Bernie Sanders defeated Hillary Clinton in the Democratic primaries in Michigan in what has been termed greatest upsets in electoral history by fivethirtyeight.com. This is exciting and all that, but I’m not a political hack: my calling is to analyze, especially when the predictions have been badly off. Indeed, what the Democratic primary results in Michigan upsets is not just political status quo, but also the facile attitude among many that, as data is plentiful, you can just wash data through some complicated algorithm and it will magically generate accurate predictions of the future. It turns out that you need to theorize what is going on and adapt what you do with data accordingly, not just blindly trust data to tell you what’s going on.
There were two things going on in Michigan that polls missed. I claim credit to having anticipated one. I will confess that I did not see the second one coming–I wonder if I should have seen it if I took a more careful look at the data, but that’s Wednesday morning pollstering.
While polls were indicating that Hillary Clinton was running ahead of Bernie Sanders by as much as 20+ percents, this was limited to a sample of likely Democratic primary voters. This is part of “theory building,” which, in any poll, or indeed, any data analysis, is where things are likely to go awry especially when the underlying universe is changing rapidly. You need a structure where to park your data, and if the ground is shifting, what data tells you can mislead–and this needs to be anticipated with care. It turns out that there was ample reason to expect that the conventional expectation of likely Democratic primary voters would be wildly off. First, in other states, Sanders brought into Democratic primary process many voters who were not Democrats, and in many cases, were participating in primaries for the first time. Further, we also knew that they were breaking in overwhelming rates to Sanders. While the extent to which these non-Democrats preferred Sanders in Michigan was not clear, polls that asked head-to-head matchups–significantly, of all respondents rather than only those whom pollsters deemed to be likely Democratic primary participants indicated Sanders outperforming by Clinton around 5%. In a de-facto 50-50 state like Michigan, this implies that Sanders had around 10% extra votes to spare that were not “likely Democratic primary voters.” If, as most polls indicated, Sanders was trailing by around 40-60 margin among Democratic primary participants, the actual gap was probably more like 50-60, which, when normalized, would translate to roughly 45-55. This was roughly my expected result, possibly narrower if Sanders was able to narrow the gap a bit via vigorous campaigning.

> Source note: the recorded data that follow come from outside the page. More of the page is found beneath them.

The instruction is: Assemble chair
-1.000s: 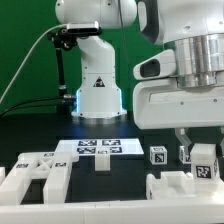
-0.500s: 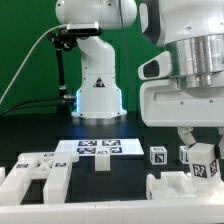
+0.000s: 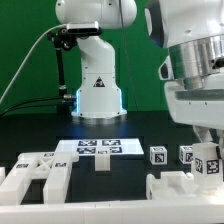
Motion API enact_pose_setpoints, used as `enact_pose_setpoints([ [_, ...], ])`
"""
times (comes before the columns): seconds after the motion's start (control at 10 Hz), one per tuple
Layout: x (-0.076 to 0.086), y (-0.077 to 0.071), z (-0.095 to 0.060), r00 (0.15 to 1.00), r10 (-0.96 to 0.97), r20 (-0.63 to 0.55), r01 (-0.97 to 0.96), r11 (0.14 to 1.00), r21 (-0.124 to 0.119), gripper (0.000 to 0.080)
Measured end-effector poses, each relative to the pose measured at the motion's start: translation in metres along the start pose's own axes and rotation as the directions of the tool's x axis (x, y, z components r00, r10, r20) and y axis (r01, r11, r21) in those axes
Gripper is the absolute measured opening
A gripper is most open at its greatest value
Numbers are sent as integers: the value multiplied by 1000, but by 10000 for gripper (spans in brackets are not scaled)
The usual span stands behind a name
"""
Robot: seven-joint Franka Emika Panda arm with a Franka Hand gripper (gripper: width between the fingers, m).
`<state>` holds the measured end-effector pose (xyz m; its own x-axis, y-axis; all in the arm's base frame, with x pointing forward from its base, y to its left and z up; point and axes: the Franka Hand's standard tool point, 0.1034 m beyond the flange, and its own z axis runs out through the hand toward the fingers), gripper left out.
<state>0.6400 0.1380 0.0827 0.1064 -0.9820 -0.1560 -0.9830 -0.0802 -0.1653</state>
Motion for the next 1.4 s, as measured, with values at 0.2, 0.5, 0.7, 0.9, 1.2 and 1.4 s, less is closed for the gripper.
enact_pose_setpoints([
  [0.2, -1, 0, 0, 1000, -12, 0, 12, 1000, 0, 287],
  [0.5, 8, 3, -2, 930, -367, 26, 368, 929, -42, 470],
  [0.7, 18, 9, 1, 772, -634, 41, 635, 771, -41, 640],
  [0.9, 18, 9, 1, 702, -710, 45, 712, 701, -37, 648],
  [1.2, 14, 1, -1, 303, -952, 31, 951, 301, -74, 649],
  [1.4, 16, -3, -1, 204, -979, 25, 977, 202, -73, 607],
])
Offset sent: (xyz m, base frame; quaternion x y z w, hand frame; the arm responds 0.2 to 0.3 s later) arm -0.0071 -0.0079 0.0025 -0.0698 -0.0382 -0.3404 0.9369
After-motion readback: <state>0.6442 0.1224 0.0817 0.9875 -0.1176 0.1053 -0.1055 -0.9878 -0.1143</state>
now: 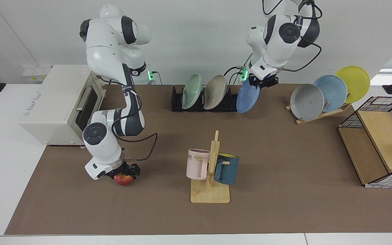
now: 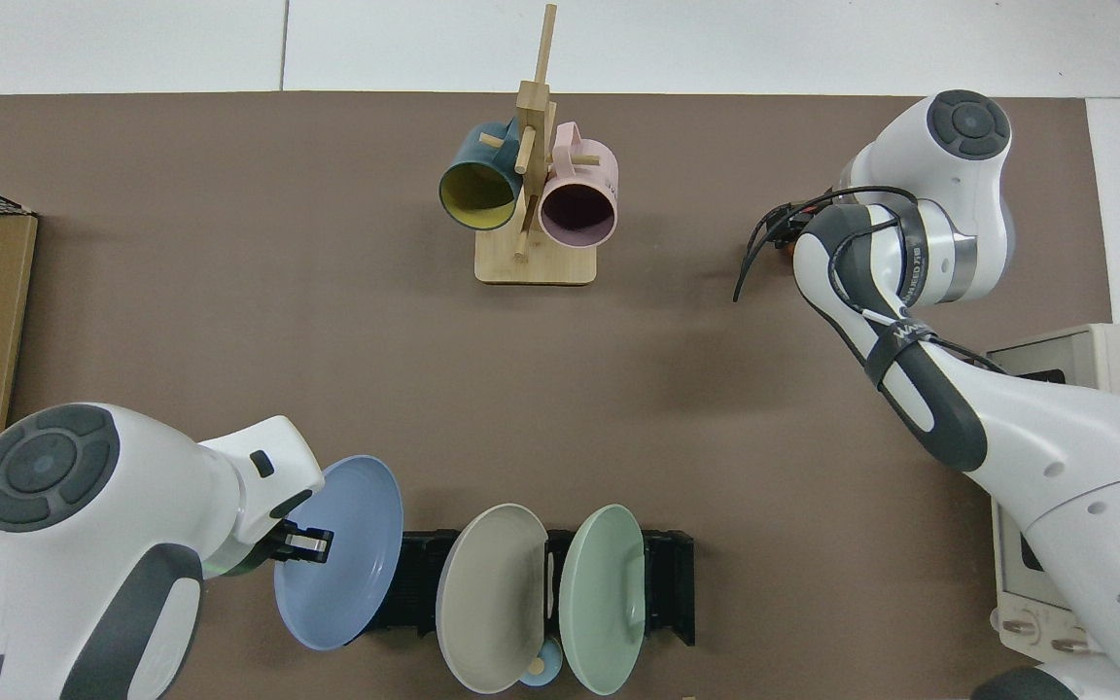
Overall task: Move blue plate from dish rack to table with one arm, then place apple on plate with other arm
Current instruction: 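Grasp the blue plate rim with the left gripper and lift it from the rack, then carry the blue plate with the left gripper toward the table middle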
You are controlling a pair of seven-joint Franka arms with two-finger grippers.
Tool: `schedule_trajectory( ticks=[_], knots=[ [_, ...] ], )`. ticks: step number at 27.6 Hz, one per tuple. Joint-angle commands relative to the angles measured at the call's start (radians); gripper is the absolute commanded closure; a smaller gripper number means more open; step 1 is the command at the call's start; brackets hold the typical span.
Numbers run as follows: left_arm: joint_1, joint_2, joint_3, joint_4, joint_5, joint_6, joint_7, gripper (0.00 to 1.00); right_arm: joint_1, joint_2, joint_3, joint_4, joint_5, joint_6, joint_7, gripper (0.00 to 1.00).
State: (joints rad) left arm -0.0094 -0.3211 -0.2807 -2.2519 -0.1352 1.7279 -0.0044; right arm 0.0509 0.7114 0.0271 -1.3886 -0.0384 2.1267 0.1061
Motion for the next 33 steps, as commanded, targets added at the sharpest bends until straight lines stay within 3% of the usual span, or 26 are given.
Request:
schedule_trajectory(
  ticks=[1,4,6,10,17,25,33],
  knots=[
    [0.02,0.031,0.006,0.08,0.04,-0.028,-0.003,0.99,-0.003,0.002,0.005,-0.01,-0.026,0.025,0.017,0.25],
    [0.037,0.068,0.008,0.12,0.029,-0.013,-0.008,0.99,-0.003,0.002,0.007,-0.01,-0.041,0.025,0.015,0.75],
    [0.045,0.092,0.014,0.144,0.023,-0.008,-0.006,0.96,-0.002,0.002,0.007,-0.013,-0.041,0.025,0.018,1.0],
    [0.048,0.12,0.047,0.17,-0.001,0.018,0.006,0.96,0.001,0.0,0.005,-0.015,-0.041,0.024,0.024,1.0],
    [0.048,0.191,0.143,0.17,-0.194,0.124,0.081,0.95,0.014,-0.035,0.002,-0.013,-0.041,-0.027,0.026,1.0],
    [0.066,0.323,0.15,0.169,-0.411,0.246,0.135,0.96,0.014,-0.098,0.007,-0.015,-0.04,-0.105,0.024,1.0],
    [0.097,0.412,0.144,0.155,-0.618,0.272,0.273,1.0,0.017,-0.188,0.008,-0.015,-0.034,-0.194,0.023,1.0]
  ],
)
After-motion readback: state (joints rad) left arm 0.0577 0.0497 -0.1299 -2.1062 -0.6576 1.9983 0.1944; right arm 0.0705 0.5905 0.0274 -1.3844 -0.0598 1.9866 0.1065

What I did not really expect, at least not explicitly, was the turnout pattern that emerged: younger voters (under 44) making up nearly half of the electorate, with the 19-26 cohort making up more than 1/5, according to the exit polls (for comparison, the same age group made up only 35% of the Republican sample). Of course, younger voters broke heavily for Sanders, overwhelmingly in case of the 19-26 cohort. I don’t know if this should have been a surprise–a similar pattern was seen in New Hampshire already, for example. Still, there were much talk of how unreliable the younger voters are, including some snooty remarks about how so many college students in Michigan would be on spring break, distracted from politics. Given the overwhelming nature of the youth vote, even a few percents’ gain for Sanders among the youngest age group would have made the difference between victory and defeat, and this was the cherry on top of the cake.

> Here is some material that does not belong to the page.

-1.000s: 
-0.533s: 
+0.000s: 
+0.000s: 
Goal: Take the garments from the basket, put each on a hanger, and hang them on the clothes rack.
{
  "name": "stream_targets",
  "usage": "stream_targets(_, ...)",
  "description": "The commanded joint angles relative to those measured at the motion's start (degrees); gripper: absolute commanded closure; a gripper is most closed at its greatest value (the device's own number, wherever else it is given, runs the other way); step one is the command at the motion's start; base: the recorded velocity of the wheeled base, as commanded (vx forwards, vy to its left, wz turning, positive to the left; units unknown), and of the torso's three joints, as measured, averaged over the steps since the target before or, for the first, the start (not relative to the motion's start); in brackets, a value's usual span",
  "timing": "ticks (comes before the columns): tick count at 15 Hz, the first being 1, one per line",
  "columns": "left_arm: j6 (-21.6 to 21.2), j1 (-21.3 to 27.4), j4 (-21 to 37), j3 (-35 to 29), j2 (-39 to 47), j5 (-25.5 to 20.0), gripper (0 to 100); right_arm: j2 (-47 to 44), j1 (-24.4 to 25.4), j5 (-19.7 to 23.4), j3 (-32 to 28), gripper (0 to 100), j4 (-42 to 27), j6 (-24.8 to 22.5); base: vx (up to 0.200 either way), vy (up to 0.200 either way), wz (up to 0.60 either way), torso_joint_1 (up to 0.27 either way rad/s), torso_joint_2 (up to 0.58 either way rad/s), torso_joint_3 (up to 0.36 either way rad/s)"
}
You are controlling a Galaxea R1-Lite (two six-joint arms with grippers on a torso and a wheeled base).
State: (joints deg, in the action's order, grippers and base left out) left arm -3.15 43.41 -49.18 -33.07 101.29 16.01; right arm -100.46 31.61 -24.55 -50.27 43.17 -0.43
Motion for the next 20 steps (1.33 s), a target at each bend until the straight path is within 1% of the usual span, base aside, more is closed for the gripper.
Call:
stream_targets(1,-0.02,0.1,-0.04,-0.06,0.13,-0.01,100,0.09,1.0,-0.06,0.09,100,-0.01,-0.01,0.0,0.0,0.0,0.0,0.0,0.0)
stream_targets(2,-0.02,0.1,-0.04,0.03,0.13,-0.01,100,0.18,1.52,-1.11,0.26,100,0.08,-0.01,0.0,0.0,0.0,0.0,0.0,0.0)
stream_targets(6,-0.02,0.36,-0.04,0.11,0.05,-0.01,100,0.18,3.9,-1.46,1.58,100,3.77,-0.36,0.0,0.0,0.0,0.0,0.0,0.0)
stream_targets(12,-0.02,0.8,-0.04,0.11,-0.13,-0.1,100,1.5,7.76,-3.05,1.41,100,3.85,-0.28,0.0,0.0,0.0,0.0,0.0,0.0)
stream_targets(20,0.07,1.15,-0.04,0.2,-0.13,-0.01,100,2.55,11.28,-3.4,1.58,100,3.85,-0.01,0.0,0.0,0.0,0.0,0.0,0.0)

This underscores the centrality of theorizing in use of data. All data is generated through a biased process, but the nature of bias shifts from situation to situation–except we don’t always know what the bias of the day is. We need to watch for possible changes in biases constantly, and there are almost always plenty of places to look for clues if you are aware–but this demands an interest in knowing the substance of the phenomenon rather than clever algorithms–especially since the data will be too sparse to let algorithms decide all by itself.